トヨタは今年1月、15年の世界販売台数を前年比1%減の1015万台と予想した。しかし上半期は1.5%減の502万台強。上半期の実績を2倍しただけだと、年間の目標の達成はかなり厳しい。カギを握るのは落ち込んだ国内販売をどうやってテコ入れするかだ。今秋にもハイブリッドの目玉車種である新型プリウスを発売して国内販売を建て直す。
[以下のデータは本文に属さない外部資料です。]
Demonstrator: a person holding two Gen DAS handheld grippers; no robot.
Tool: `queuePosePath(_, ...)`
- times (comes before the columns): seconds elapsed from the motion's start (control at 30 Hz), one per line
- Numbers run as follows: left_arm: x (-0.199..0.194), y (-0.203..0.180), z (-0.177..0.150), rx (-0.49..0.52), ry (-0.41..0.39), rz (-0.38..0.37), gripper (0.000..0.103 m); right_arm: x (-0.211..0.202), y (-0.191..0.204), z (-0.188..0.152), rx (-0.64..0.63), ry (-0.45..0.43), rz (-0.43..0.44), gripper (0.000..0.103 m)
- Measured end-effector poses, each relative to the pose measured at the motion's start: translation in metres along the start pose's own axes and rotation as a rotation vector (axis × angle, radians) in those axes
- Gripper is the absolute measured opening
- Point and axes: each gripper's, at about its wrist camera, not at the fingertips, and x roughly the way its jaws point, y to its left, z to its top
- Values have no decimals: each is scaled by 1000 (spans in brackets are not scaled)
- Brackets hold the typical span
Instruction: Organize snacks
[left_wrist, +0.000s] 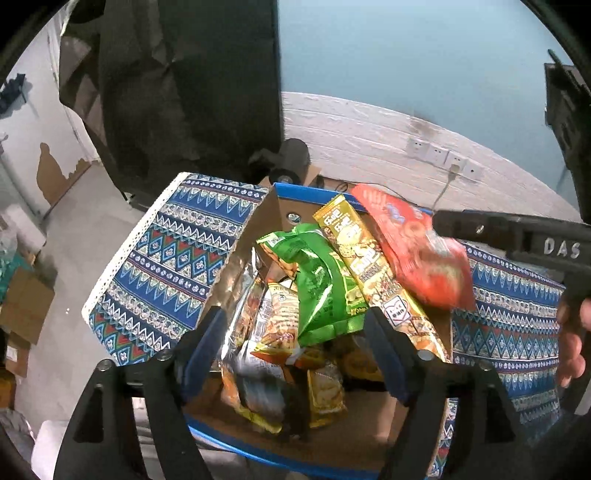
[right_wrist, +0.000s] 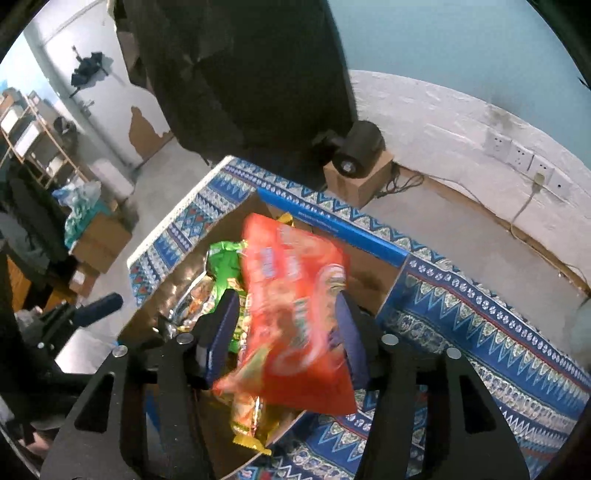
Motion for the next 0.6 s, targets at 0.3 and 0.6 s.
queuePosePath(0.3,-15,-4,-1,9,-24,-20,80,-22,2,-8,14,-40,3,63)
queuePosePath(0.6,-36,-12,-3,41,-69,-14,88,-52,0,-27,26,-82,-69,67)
VWは14年の世界販売台数では2位だったが、14年度(14年4月〜15年3月)の台数ではトヨタを抜いた。上半期を制覇したことでVWが15年もトップに立つとの見方がある。VWは世界最大の自動車メーカーの座に一歩近づいたといえる。
■中国市場に暗雲
一方で、VWが下半期もトップを守り続けることができるか、疑問視する声も挙がっている。ドル箱としてきた中国市場に暗雲が漂い始めたからだ。月次の世界販売では4月以降、前年実績を割り込んでいる。VWの首脳は15年の世界販売台数を「前年水準(1014万台)を維持する」と、これまでの見通しを下方修正した。期初は「穏やかな成長(微増)」を見込んでいた。中国市場については「市場の転換点にあり、競争はより厳しくなっている」と予測した。
【2015年上半期 中国上位5社の中国販売台数】
※以下、順位、メーカー名(合弁先)、販売台数(前年同期比)
1.上海大衆(上海汽車とVW)、93万8800台(▲0.2%)
2.一汽大衆(第一汽車とVW)、80万4000台(▲11.3%)
3.上海通用(上海汽車とGM)、78万9100台(▲3.2%)
4.北京現代(北京汽車と韓国・現代自動車)、51万0300台(▲7.7%)
5.東風日産(東風汽車と日産自動車)、47万4500台(0%)
(北京商報調べ)
VWの中国合弁会社、上海大衆と一汽大衆の今年上半期の中国販売台数は、前年比3.9%減の174万台強だった。前年割れは10年振りの事態だ。今年の販売目標は上海大衆が200万台、一汽大衆が185万台の合計385万台。上半期の落ち込みを見れば目標の達成は極めて難しい。
上海株式市場で株価の乱高下が続くなか、中国経済は減速感を強めている。中国市場全体の新車販売は上半期で1.4%増と急ブレーキがかかった。中国汽車工業協会は今年の中国の自動車販売の伸び率を年初の7%増から3%増に下方修正した。
VWを世界販売台数トップに押し上げる原動力となった中国市場が失速してきた。中国市場の急ブレーキは、中国市場に頼ってきたVWには大きな痛手だ。下半期にトヨタは日本市場で回復できるのか。対するVWは中国市場での落ち込みを、いかにして食い止めるかにかかっている。いずれにせよ、マイナス幅を小さくしたほうが勝つ。